Required action: Nothing below is to be printed except the lines between the line holding "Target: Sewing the" and the line holding "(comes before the", inclusive, each exactly as it appears.

Extracted records:

>>>

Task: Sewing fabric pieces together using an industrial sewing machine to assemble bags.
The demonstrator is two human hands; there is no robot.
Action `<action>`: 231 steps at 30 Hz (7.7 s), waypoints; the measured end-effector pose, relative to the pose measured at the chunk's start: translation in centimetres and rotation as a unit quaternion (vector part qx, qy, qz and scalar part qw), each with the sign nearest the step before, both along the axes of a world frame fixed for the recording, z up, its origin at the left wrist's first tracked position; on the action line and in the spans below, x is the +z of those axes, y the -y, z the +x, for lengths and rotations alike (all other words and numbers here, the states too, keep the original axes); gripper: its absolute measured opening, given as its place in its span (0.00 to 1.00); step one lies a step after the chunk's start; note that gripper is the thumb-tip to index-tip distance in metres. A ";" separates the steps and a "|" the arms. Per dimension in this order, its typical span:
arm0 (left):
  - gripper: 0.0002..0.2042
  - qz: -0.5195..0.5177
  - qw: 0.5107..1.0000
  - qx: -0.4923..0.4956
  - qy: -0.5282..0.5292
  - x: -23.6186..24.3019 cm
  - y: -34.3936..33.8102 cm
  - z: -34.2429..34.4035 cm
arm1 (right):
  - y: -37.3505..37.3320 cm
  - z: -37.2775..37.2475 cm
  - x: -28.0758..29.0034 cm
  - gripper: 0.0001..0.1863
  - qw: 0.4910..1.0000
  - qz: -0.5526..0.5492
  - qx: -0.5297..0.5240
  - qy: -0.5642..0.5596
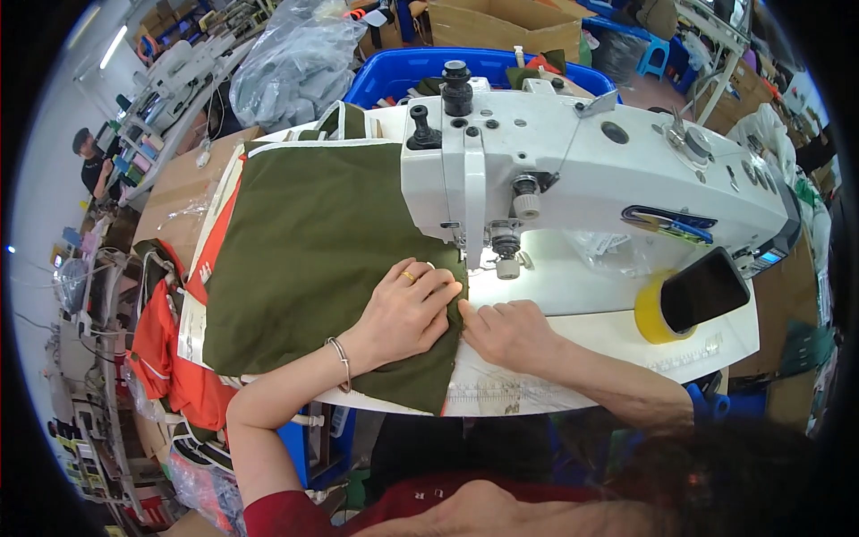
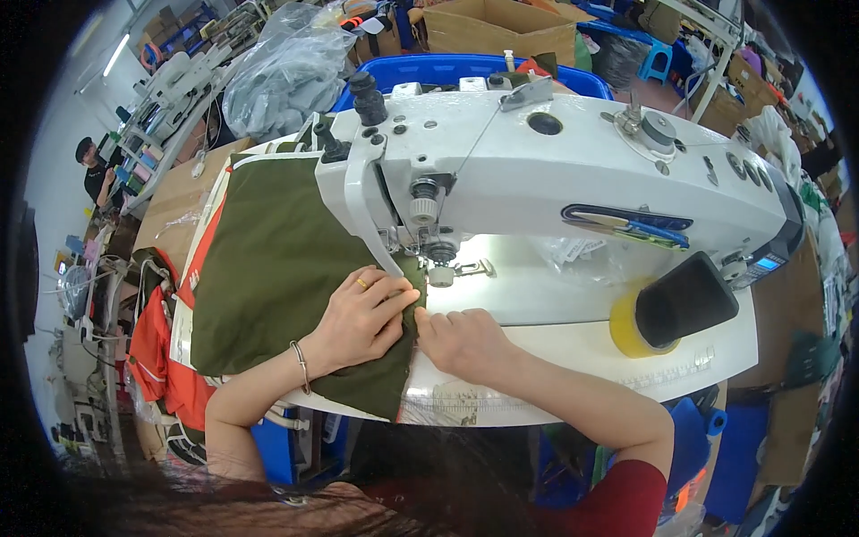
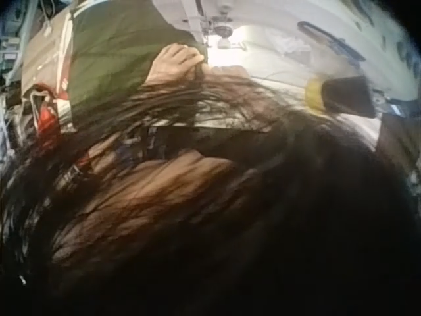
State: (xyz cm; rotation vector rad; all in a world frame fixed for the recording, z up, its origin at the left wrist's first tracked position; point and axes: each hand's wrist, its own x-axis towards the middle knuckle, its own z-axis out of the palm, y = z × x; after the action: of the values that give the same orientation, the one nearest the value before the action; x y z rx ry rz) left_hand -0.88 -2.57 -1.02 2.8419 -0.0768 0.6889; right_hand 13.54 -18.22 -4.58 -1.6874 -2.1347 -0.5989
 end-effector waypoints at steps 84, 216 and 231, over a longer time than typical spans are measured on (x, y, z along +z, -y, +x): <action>0.20 -0.050 0.998 0.027 -0.001 -0.5 -1.6 -5.5 | -1.1 1.1 1.3 0.07 0.984 -0.001 0.031 -0.176; 0.12 -0.552 0.709 0.285 0.333 8.1 0.0 -24.2 | -0.3 -9.2 -0.1 0.06 0.878 0.073 0.011 -0.473; 0.10 -0.544 0.706 0.298 0.343 12.6 0.5 -25.7 | -0.5 -9.3 0.2 0.06 0.879 0.064 0.019 -0.473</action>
State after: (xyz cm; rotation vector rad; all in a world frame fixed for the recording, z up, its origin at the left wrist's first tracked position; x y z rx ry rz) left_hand -26.61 -3.06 11.59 1.3183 0.8610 1.2992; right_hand 4.21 -17.74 -4.41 -1.4137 -1.3624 0.1212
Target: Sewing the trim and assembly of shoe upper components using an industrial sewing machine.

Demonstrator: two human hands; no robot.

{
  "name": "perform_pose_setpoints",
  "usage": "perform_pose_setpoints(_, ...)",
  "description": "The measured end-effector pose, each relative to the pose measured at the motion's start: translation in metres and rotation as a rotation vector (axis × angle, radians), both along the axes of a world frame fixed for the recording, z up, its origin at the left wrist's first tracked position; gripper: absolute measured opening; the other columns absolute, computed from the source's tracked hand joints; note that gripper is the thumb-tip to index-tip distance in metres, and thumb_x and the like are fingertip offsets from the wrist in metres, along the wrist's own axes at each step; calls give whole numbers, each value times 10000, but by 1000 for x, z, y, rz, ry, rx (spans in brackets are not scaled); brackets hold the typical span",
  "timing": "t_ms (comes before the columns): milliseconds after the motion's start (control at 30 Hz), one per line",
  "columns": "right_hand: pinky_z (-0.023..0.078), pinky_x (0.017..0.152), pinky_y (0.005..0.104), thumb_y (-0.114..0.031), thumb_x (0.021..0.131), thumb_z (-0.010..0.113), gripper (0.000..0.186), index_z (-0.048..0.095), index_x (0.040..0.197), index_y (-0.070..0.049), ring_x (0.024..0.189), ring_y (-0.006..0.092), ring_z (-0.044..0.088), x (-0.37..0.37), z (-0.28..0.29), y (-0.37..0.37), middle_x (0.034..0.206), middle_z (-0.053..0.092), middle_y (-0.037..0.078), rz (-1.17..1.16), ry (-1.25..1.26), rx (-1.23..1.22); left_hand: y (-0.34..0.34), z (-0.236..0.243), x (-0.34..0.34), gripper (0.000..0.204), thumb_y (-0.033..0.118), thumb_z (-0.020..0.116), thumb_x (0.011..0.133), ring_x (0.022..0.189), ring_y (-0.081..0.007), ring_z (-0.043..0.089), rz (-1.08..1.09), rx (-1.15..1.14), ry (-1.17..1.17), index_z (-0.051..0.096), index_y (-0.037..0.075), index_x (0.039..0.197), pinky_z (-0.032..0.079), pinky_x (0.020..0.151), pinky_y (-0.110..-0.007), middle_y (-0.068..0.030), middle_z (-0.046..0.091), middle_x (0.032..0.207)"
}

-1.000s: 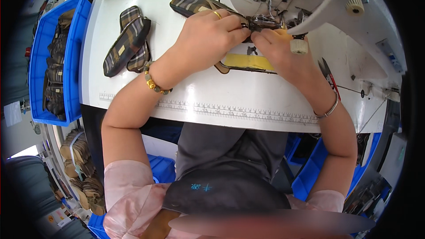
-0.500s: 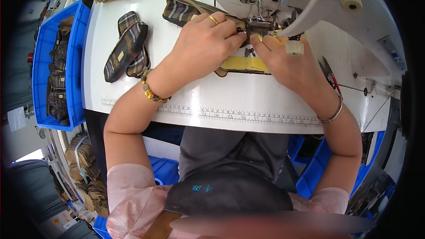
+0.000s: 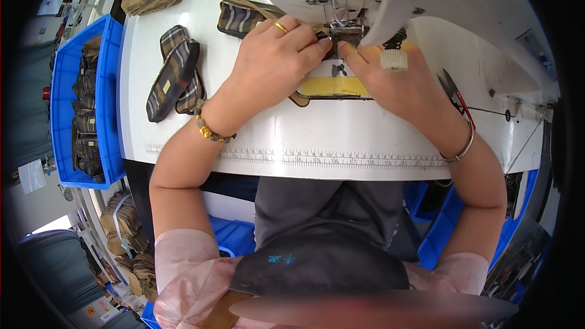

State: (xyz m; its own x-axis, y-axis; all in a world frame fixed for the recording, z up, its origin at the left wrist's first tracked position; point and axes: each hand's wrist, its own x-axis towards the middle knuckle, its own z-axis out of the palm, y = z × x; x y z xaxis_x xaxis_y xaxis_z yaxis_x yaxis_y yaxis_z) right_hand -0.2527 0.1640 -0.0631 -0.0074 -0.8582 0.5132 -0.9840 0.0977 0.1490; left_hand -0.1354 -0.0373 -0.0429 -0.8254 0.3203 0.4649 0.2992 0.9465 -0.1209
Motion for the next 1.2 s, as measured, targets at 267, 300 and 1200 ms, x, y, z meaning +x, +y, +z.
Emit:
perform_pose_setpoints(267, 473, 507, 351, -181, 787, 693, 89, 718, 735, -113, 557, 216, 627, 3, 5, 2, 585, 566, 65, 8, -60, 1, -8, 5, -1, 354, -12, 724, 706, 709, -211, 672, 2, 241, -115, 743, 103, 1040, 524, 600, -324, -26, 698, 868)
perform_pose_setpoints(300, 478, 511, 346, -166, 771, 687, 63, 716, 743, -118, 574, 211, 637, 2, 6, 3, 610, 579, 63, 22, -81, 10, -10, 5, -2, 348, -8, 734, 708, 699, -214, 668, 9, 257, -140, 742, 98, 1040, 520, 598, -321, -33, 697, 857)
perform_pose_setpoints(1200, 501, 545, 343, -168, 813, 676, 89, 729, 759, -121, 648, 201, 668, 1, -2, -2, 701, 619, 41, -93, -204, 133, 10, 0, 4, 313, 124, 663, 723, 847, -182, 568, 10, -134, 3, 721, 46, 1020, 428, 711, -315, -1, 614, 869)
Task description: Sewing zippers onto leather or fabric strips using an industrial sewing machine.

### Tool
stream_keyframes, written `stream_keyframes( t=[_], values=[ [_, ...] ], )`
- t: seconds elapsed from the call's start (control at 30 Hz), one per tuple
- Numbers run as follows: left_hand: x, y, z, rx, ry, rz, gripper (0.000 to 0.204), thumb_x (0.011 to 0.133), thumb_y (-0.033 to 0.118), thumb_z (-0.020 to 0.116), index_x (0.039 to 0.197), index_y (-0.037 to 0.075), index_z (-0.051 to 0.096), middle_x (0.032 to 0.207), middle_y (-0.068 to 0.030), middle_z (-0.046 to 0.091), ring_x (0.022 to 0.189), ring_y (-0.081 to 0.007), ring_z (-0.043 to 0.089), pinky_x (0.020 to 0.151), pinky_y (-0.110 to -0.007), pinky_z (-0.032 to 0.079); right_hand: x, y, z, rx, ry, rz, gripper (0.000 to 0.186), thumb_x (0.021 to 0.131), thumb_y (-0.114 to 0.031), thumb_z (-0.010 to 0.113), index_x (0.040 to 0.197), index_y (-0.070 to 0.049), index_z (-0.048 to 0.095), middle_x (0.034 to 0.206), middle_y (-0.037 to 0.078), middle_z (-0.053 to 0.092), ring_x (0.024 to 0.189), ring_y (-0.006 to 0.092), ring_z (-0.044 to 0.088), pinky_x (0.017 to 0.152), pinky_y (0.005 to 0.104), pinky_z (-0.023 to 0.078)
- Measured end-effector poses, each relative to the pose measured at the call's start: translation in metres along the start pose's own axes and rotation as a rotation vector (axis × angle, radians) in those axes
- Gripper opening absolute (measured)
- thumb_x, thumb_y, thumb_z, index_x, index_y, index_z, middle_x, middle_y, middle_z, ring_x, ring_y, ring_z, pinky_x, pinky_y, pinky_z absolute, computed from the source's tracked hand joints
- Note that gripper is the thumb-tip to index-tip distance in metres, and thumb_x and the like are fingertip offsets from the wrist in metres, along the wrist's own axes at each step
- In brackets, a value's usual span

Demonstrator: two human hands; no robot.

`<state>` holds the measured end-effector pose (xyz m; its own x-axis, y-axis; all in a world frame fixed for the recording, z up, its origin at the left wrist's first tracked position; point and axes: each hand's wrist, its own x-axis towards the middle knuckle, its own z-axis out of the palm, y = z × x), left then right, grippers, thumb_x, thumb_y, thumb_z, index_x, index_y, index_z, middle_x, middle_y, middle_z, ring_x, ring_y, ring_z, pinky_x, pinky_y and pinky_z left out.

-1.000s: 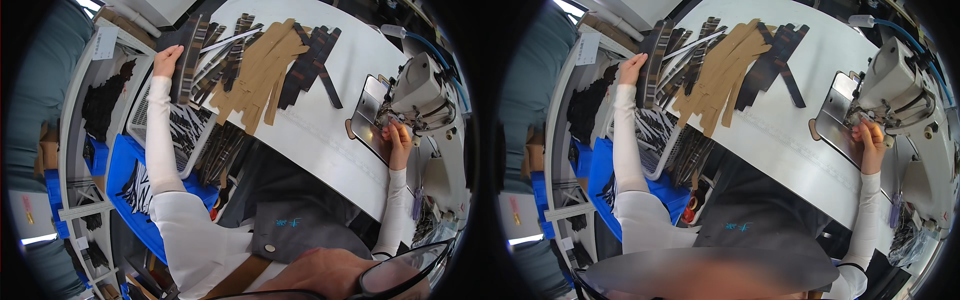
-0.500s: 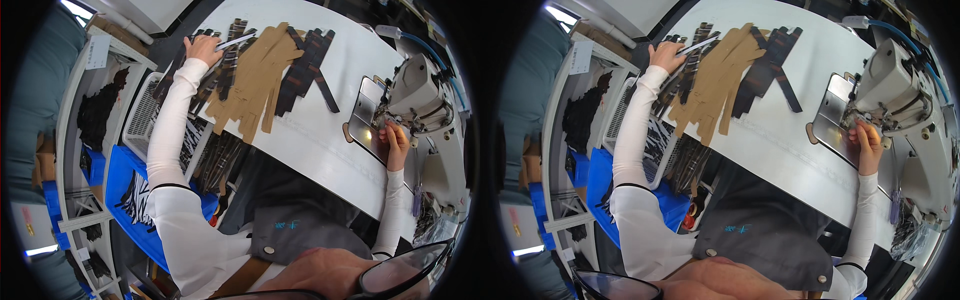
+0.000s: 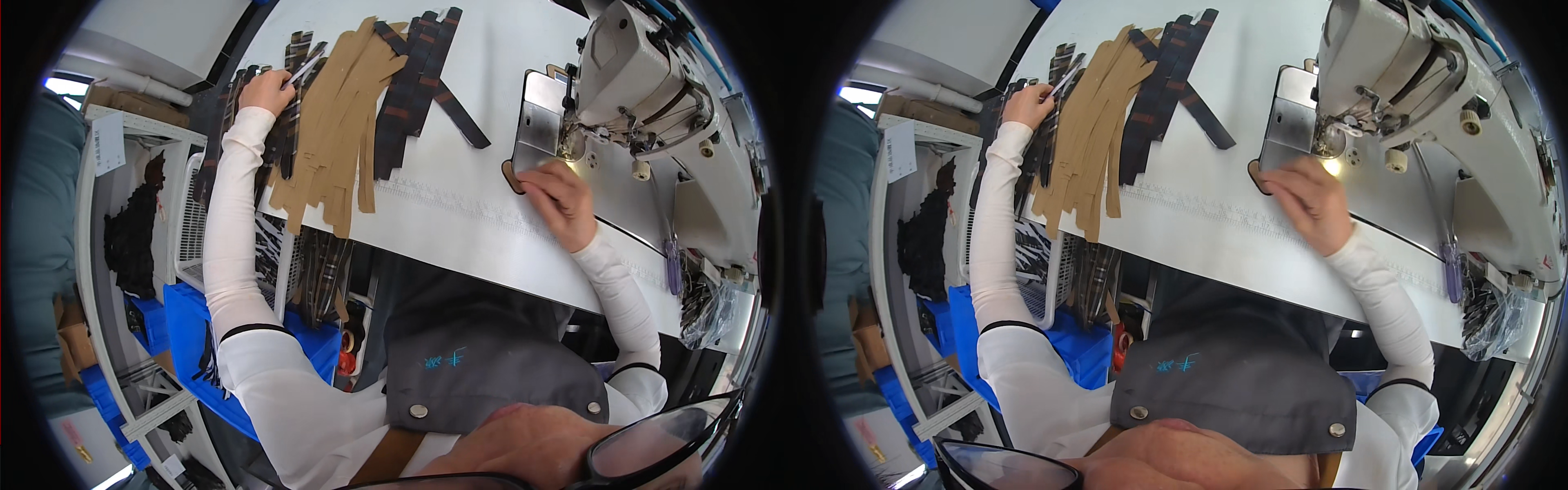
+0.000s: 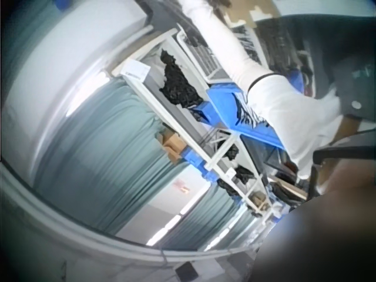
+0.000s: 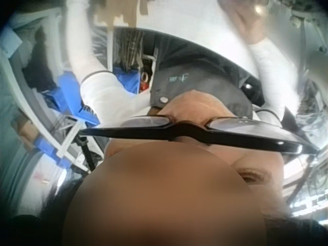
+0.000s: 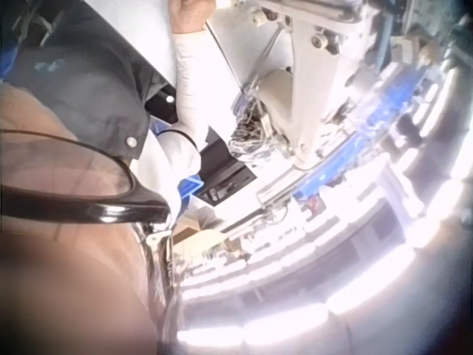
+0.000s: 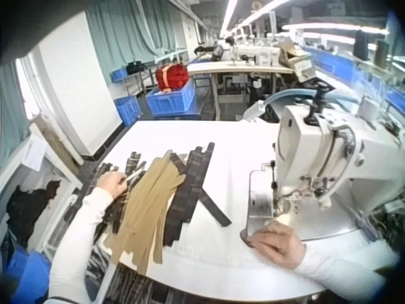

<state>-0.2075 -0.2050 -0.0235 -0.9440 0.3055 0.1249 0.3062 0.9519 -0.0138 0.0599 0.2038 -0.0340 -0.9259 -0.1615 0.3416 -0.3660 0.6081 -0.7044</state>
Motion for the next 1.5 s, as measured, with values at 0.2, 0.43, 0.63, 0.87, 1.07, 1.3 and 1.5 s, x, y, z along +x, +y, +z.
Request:
stream_keyframes(
  t=[0.2,0.43,0.63,0.87,1.07,1.3,1.5],
  values=[
    [-0.012,0.025,-0.004,-0.017,0.212,0.098,0.022,0.082,0.029,0.061,0.094,0.012,0.068,0.088,-0.012,0.067,0.085,-0.0316,0.064,0.075,-0.042,0.051,0.054,-0.014,0.056,-0.05,0.02,-0.309,0.016,0.078,-0.004,0.065,0.095,-0.003,0.067,0.095,0.01,0.061,0.084,0.027,0.056,0.071,0.0355,0.047],
    [-0.042,0.122,-0.008,-0.153,0.105,0.294,0.026,0.079,0.03,0.065,0.075,0.006,0.058,0.079,-0.011,0.061,0.076,-0.031,0.061,0.066,-0.041,0.047,0.092,-0.015,0.094,-0.189,0.039,-0.329,0.029,0.084,-0.016,0.063,0.111,-0.006,0.061,0.118,0.013,0.057,0.107,0.0329,0.053,0.091,0.0398,0.044],
    [-0.034,0.123,-0.005,-0.182,0.098,0.276,0.018,0.077,0.022,0.063,0.072,0.005,0.062,0.072,-0.0134,0.064,0.073,-0.0329,0.063,0.065,-0.043,0.048,0.097,-0.015,0.106,-0.34,-0.022,-0.364,0.039,0.086,-0.022,0.062,0.121,-0.006,0.057,0.128,0.014,0.054,0.118,0.0345,0.048,0.099,0.0408,0.039],
    [-0.035,0.096,-0.006,-0.654,0.186,0.056,0.025,0.081,0.027,0.064,0.082,0.002,0.066,0.073,-0.013,0.067,0.068,-0.0267,0.065,0.064,-0.035,0.05,0.096,-0.012,0.102,-0.27,-0.005,-0.351,0.034,0.084,-0.016,0.064,0.116,-0.004,0.06,0.123,0.013,0.057,0.115,0.0353,0.05,0.096,0.0394,0.042],
    [-0.123,0.189,-0.044,0.097,0.458,0.394,0.011,0.079,0.017,0.059,0.082,0.008,0.052,0.065,-0.0045,0.058,0.053,-0.0182,0.062,0.043,-0.031,0.048,0.077,-0.024,0.082,0.685,-0.085,0.152,0.025,0.093,-0.017,0.056,0.11,0.001,0.062,0.104,0.011,0.066,0.091,0.017,0.062,0.081,0.0274,0.048],
    [-0.177,0.236,-0.023,-0.419,0.37,0.502,0.03,0.078,0.029,0.071,0.075,0.005,0.053,0.064,-0.0042,0.057,0.053,-0.0194,0.06,0.049,-0.03,0.047,0.042,-0.028,0.067,0.917,-0.048,0.425,0.026,0.096,-0.018,0.053,0.107,0.004,0.062,0.086,0.01,0.068,0.074,0.0125,0.064,0.068,0.0243,0.051],
    [-0.138,0.243,-0.009,-1.452,0.035,0.295,0.037,0.08,0.033,0.072,0.097,0.0,0.066,0.072,-0.0081,0.065,0.062,-0.0126,0.061,0.057,-0.027,0.049,-0.003,-0.027,0.021,0.619,-0.291,0.484,0.026,0.095,-0.017,0.052,0.107,0.003,0.064,0.076,0.008,0.066,0.068,0.014,0.064,0.066,0.0248,0.049]
  ],
)
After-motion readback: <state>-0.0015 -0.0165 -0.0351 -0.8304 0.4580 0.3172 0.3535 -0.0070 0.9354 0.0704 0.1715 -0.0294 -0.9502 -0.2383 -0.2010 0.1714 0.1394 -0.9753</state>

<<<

Output of the exercise:
Target: Sewing the trim and assembly of shoe upper components using an industrial sewing machine.

Demonstrator: two human hands; no robot.

{
  "name": "perform_pose_setpoints",
  "usage": "perform_pose_setpoints(_, ...)",
  "description": "The measured end-effector pose, each relative to the pose measured at the motion's start: translation in metres and rotation as a rotation vector (axis × angle, radians), both along the axes of a world frame fixed for the recording, z up, its origin at the left wrist's first tracked position; gripper: absolute measured opening; the other columns absolute, computed from the source's tracked hand joints; note that gripper is the thumb-tip to index-tip distance in metres, and thumb_x and the like are fingertip offsets from the wrist in metres, along the wrist's own axes at each step; calls give whole numbers, each value times 10000, but by 1000 for x, z, y, rz, ry, rx (spans in brackets are not scaled); brackets hold the typical span",
  "timing": "t_ms (comes before the columns): milliseconds after the motion's start (control at 30 Hz), one per line",

The output is finished, and nothing else is needed.